**EXERCISE OBJECTIVE**
From the data below, return the exact lines starting at the line containing "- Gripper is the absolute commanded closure" and ending at the line containing "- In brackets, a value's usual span", both included, and nothing else.

━━━ AVAILABLE DATA

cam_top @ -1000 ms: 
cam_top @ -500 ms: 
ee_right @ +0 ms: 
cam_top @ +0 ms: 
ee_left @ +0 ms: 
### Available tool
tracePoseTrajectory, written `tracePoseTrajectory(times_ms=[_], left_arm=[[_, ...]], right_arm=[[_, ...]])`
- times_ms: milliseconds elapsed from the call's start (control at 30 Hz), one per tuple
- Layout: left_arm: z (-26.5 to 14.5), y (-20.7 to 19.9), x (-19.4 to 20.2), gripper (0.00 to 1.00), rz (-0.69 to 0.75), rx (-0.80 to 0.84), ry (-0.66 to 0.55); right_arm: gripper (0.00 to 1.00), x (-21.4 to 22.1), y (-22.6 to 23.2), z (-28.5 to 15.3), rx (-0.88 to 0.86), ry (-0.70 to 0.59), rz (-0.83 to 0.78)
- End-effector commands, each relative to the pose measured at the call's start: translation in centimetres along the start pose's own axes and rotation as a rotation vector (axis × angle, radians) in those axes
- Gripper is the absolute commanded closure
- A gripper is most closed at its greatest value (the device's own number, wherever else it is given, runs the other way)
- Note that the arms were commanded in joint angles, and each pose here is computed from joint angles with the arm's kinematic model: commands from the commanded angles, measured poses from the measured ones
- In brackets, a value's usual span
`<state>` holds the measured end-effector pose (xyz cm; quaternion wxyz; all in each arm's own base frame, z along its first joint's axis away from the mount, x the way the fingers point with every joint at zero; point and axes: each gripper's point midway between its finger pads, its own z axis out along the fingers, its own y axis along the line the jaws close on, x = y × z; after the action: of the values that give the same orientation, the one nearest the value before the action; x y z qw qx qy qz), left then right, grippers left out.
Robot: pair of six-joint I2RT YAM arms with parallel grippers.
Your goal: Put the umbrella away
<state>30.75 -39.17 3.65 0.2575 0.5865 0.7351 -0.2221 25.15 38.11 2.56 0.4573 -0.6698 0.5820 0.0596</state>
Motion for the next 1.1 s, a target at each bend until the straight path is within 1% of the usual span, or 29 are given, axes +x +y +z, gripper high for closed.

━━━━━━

**ANSWER TO THE EXERCISE**
- Gripper is the absolute commanded closure
- A gripper is most closed at its greatest value (the device's own number, wherever else it is given, runs the other way)
- Note that the arms were commanded in joint angles, and each pose here is computed from joint angles with the arm's kinematic model: commands from the commanded angles, measured poses from the measured ones
- In brackets, a value's usual span

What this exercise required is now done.